Print the data exactly as written, line for line, and leave its pictures behind.
-- Data below follows --
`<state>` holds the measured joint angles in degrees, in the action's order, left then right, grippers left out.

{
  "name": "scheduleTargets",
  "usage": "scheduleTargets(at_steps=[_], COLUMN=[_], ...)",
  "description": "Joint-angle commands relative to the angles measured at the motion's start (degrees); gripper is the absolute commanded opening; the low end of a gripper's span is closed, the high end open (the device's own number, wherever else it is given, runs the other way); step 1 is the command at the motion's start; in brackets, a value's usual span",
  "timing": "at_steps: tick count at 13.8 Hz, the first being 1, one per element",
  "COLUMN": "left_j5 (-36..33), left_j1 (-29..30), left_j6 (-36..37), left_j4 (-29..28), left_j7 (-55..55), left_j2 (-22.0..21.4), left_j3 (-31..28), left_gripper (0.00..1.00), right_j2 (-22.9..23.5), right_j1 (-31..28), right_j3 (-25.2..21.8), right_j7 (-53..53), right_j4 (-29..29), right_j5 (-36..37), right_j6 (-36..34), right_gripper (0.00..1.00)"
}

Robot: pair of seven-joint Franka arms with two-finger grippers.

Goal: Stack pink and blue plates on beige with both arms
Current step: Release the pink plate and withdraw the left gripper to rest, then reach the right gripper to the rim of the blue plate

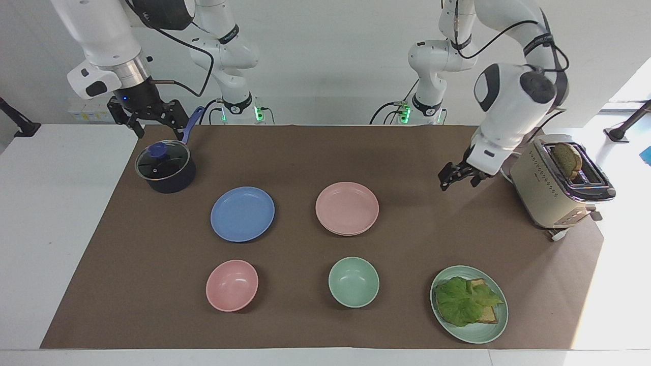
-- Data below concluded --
[Solution for this problem]
`<state>` holds the measured joint angles in degrees, in the action's order, left then right, grippers left out.

{
  "name": "scheduleTargets",
  "usage": "scheduleTargets(at_steps=[_], COLUMN=[_], ...)",
  "description": "Joint-angle commands relative to the angles measured at the motion's start (degrees); gripper is the absolute commanded opening; the low end of a gripper's span is closed, the high end open (the device's own number, wherever else it is given, runs the other way); step 1 is the command at the motion's start; in brackets, a value's usual span",
  "timing": "at_steps: tick count at 13.8 Hz, the first being 1, one per element",
  "COLUMN": "left_j5 (-36..33), left_j1 (-29..30), left_j6 (-36..37), left_j4 (-29..28), left_j7 (-55..55), left_j2 (-22.0..21.4), left_j3 (-31..28), left_gripper (0.00..1.00), right_j2 (-22.9..23.5), right_j1 (-31..28), right_j3 (-25.2..21.8), right_j7 (-53..53), right_j4 (-29..29), right_j5 (-36..37), right_j6 (-36..34), right_gripper (0.00..1.00)"
}

Robot: pair of seven-joint Franka arms with two-finger grippers.

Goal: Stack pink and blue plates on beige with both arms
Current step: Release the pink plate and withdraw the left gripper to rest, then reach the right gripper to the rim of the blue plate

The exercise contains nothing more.